### RECORDED INFORMATION ###

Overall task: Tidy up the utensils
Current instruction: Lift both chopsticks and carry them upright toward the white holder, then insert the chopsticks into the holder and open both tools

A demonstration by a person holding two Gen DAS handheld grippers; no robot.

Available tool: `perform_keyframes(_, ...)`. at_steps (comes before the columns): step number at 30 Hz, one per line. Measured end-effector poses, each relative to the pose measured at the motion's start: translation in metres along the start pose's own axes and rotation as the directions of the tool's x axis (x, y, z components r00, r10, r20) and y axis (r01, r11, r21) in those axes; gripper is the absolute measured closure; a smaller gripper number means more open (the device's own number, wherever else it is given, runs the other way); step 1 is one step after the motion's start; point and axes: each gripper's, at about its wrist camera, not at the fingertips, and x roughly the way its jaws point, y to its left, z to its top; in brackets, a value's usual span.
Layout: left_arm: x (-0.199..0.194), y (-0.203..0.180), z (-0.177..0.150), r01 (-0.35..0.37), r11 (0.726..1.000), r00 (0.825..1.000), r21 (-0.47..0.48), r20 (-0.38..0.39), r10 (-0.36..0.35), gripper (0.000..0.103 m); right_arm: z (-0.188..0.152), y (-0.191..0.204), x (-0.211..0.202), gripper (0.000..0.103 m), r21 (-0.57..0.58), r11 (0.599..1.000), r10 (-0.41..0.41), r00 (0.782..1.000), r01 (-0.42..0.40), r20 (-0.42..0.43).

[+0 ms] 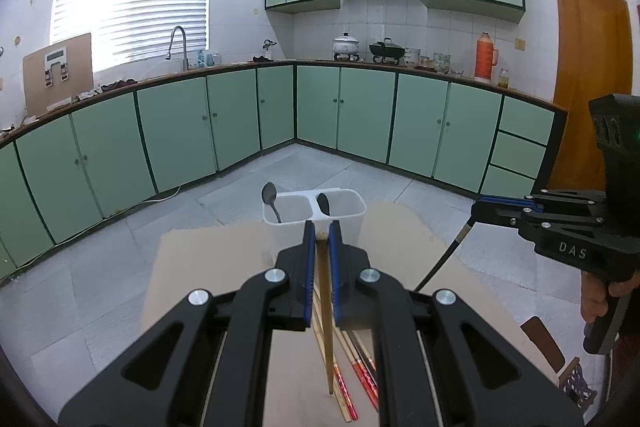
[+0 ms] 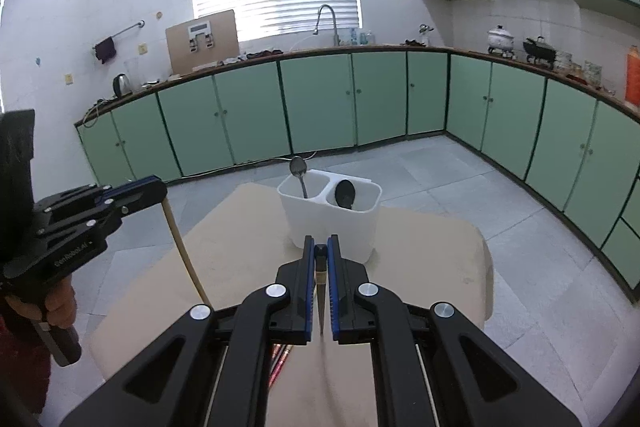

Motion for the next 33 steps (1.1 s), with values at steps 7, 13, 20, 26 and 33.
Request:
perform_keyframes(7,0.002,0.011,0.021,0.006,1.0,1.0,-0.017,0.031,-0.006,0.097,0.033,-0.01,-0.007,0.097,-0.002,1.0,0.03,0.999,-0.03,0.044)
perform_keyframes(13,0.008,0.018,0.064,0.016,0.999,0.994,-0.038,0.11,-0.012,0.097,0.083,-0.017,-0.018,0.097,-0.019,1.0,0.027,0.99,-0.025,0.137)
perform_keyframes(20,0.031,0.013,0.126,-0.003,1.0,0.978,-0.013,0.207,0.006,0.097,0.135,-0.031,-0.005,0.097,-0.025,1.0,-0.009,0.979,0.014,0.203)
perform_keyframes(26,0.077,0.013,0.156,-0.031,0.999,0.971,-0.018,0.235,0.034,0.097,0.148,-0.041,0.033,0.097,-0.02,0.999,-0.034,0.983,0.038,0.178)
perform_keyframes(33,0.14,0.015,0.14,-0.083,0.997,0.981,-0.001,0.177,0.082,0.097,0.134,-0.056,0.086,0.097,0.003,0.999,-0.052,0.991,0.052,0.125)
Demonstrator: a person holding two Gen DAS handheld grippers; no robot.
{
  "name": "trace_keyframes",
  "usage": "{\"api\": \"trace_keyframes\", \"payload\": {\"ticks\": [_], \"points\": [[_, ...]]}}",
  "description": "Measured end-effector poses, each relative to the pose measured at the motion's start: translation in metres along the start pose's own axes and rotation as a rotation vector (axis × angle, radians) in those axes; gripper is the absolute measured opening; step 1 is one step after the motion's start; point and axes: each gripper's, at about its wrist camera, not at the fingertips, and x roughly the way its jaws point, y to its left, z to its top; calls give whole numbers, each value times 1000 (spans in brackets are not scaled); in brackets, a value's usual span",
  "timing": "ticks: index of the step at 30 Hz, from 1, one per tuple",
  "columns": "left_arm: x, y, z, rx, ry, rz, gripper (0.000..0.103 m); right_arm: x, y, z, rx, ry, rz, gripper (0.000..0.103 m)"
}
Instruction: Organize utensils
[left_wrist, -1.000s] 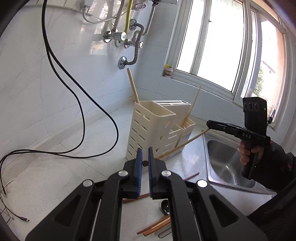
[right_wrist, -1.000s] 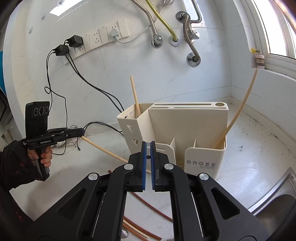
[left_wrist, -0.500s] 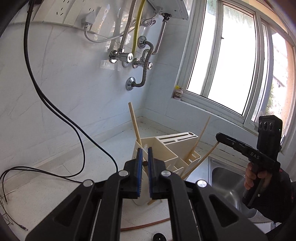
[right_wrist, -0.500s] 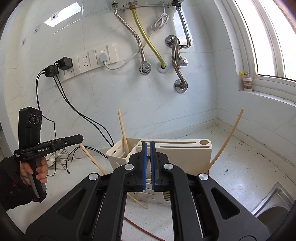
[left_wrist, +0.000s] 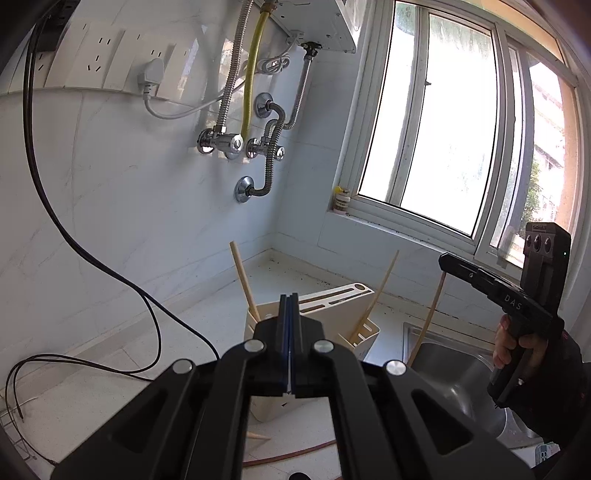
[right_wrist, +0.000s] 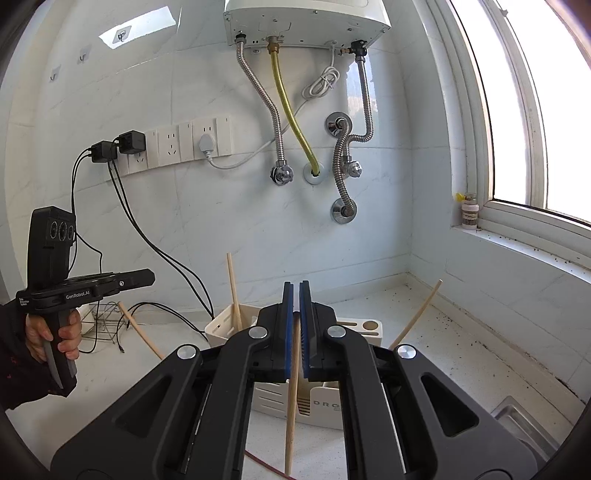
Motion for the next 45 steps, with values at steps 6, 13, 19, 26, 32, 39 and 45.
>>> {"api": "trace_keyframes", "payload": {"ticks": [6,13,19,26,32,39,45], "points": [[0,8,-14,30,79,26,0,-2,1,-4,-1,8,0,3],[-4,31,-38,82,185,100,0,3,5,-8,-9,26,6,3],[-6,46,-57,76,251,126,3,8,7,-10,-6,38,9,3],[-23,67,-88,134,358,168,34,9,9,-10,-10,43,20,3],[-47,94,-118,195,485,191,34,12,11,-10,-11,48,23,3],[-74,128,-160,200,610,169,36,14,15,-9,-12,53,27,3],[-77,145,-185,162,659,147,36,15,19,-8,-17,56,27,3]]}}
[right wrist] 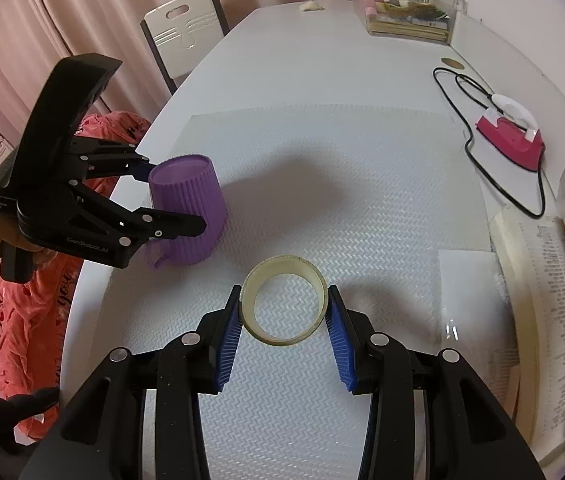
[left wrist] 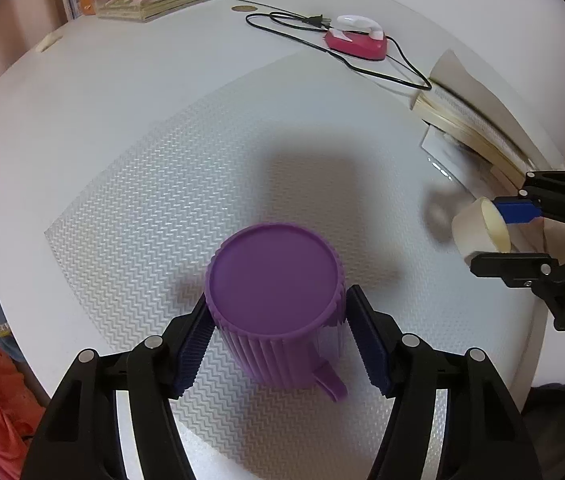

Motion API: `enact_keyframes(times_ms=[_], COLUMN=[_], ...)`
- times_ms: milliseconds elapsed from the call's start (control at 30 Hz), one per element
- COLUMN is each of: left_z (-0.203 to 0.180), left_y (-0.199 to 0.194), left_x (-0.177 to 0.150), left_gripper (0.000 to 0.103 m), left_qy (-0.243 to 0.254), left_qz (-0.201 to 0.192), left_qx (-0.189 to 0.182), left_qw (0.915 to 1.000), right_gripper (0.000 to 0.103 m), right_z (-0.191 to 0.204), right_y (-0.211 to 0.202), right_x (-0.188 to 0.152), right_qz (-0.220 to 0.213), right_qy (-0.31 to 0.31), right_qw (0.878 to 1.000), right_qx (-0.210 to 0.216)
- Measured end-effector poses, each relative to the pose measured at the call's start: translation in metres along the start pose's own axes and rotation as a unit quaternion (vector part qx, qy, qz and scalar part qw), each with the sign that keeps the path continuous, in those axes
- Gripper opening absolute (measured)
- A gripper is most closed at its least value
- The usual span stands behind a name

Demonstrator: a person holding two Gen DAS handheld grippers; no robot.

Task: Collect trash
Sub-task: 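Carry the tape roll and purple cup with both tools over the orange bin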

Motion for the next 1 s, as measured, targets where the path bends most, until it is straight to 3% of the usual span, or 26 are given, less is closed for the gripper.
enact_keyframes(times_ms=[200,533,767,1000], left_z=[-0.002,-0.045,-0.067,-0.067], left_y=[-0.014,-0.085,-0.134,-0.161], left_x=[-0.016,-0.068,-0.126,-0.194], left_gripper=[0.066,0.066,0.066,0.066], left_qy=[-0.009,-0.009,-0.037,-0.108], left_qz=[0.006,-0.005,-0.003,0.003], left_qx=[-0.007,0.007,0.043,0.065], left_qw=[0.9999,0.9999,0.9984,0.992], right_gripper=[0.041,0.041,0.041,0.041], right_z=[0.004,0.029,0.088,0.168], right_y=[0.001,-0.028,-0.035,-0.02], right_x=[-0.006,-0.021,-0.042,-0.053], right_qz=[0.013,0.019,0.041,0.063], right_qy=[-0.027,-0.078,-0.151,-0.222], right_qw=[1.0,0.996,0.986,0.967], right_qx=[0.003,0.025,0.064,0.107])
Point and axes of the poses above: each gripper's, at about its wrist camera, not at the fingertips, and y roughly the way its jaws point, z to its left, x to its top, the point moved 2 cm from there along y, roughly the way its jaws point, and after that the axes turned 15 degrees about y, right-handed, at the moved point
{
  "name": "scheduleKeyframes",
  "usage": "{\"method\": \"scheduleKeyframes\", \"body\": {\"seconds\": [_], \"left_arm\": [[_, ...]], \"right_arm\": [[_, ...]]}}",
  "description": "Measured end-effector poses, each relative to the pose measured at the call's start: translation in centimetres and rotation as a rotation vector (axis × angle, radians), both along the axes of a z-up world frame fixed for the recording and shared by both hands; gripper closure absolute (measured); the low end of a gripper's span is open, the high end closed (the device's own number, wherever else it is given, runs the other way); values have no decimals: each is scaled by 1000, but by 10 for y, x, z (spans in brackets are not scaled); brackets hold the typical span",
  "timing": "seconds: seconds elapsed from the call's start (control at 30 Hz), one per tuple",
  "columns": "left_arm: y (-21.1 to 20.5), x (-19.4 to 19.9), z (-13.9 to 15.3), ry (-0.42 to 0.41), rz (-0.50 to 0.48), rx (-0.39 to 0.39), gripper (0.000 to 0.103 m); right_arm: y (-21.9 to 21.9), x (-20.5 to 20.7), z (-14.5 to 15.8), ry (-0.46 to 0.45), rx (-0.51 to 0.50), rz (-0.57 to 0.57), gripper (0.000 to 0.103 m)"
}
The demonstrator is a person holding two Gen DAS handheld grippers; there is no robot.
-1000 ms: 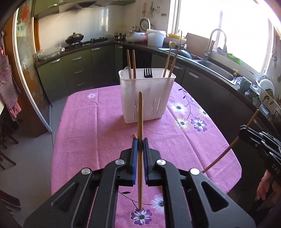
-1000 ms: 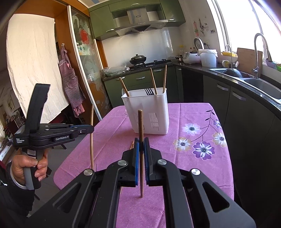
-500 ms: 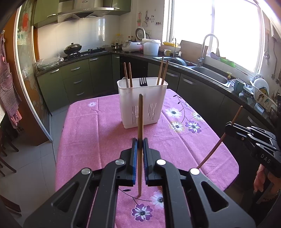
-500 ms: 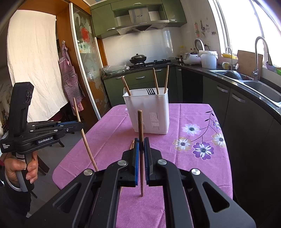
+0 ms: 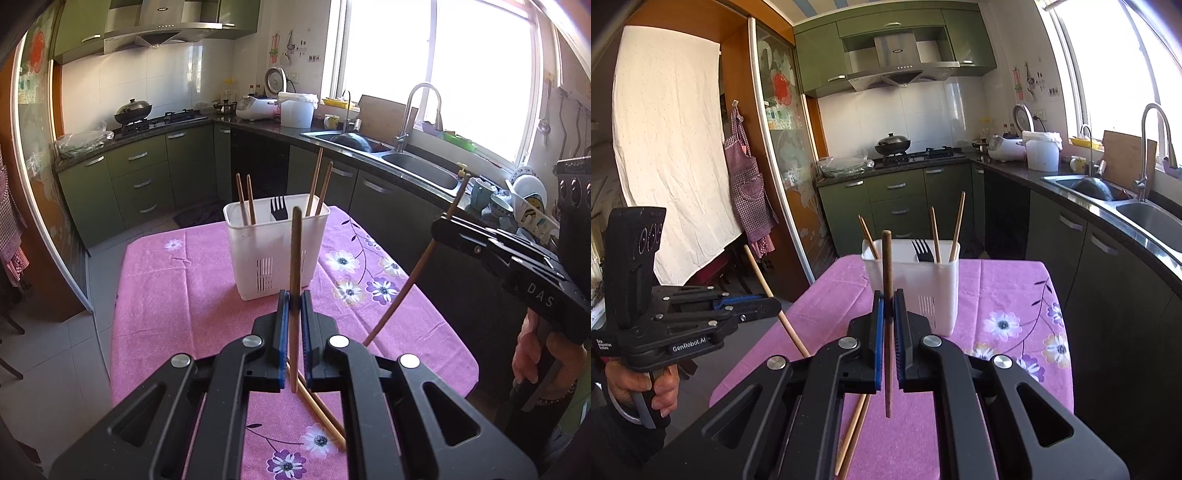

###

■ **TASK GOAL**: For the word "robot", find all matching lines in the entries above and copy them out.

■ **EXPECTED OUTPUT**:
A demonstration by a person holding two Gen DAS handheld grippers; no robot.
Demonstrator: a person holding two Gen DAS handheld grippers; no robot.
Demonstrator: a person holding two Gen DAS handheld grippers; no robot.
The demonstrator is a person holding two Gen DAS handheld grippers; there is no robot.

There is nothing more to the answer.